◆ **Activity**:
Using the material below, print the line that contains "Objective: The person", the line that contains "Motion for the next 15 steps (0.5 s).", and every line in between, exactly and nothing else.

*** Opening of Information provided ***

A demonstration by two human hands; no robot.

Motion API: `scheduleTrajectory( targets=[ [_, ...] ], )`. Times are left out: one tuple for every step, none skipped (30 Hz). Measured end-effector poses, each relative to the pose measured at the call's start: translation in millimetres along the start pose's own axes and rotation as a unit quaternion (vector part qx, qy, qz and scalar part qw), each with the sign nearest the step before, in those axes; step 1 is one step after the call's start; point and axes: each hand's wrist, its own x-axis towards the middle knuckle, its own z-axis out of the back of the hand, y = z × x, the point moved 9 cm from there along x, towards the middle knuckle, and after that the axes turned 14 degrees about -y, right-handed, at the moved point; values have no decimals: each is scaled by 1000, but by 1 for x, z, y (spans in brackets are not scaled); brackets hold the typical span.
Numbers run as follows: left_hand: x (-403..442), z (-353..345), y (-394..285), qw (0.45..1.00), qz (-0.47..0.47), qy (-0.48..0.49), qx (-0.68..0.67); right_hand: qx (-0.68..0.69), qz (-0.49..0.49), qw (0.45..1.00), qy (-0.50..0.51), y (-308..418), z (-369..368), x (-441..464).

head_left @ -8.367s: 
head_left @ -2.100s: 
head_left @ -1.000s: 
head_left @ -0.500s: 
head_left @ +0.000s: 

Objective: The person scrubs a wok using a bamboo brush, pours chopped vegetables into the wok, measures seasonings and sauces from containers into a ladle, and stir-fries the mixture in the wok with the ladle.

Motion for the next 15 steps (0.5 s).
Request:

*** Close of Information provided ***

◆ **Expected answer**:
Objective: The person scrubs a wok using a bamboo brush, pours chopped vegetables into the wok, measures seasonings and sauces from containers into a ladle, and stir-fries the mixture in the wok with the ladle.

Motion for the next 15 steps (0.5 s).

This is the complete answer.